[DATA SEGMENT — start]

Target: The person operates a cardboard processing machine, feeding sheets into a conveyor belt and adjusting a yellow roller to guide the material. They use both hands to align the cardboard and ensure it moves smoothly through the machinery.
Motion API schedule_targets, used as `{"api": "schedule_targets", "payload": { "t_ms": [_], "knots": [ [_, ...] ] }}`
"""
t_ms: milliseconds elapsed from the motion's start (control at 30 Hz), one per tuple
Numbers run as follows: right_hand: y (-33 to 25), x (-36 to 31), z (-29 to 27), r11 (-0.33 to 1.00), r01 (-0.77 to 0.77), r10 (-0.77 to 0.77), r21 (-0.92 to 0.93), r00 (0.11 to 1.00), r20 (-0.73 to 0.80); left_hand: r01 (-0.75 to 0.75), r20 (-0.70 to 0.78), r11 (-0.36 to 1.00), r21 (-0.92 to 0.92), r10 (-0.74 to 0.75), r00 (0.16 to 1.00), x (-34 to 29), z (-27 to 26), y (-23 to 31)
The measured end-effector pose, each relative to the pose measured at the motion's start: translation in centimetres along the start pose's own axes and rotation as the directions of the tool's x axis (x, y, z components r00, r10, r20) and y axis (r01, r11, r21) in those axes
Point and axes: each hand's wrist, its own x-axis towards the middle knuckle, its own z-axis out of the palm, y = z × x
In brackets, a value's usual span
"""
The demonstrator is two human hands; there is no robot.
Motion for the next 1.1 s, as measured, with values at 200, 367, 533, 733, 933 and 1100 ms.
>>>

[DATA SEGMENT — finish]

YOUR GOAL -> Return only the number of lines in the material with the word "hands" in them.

ANSWER TO THIS EXERCISE -> 2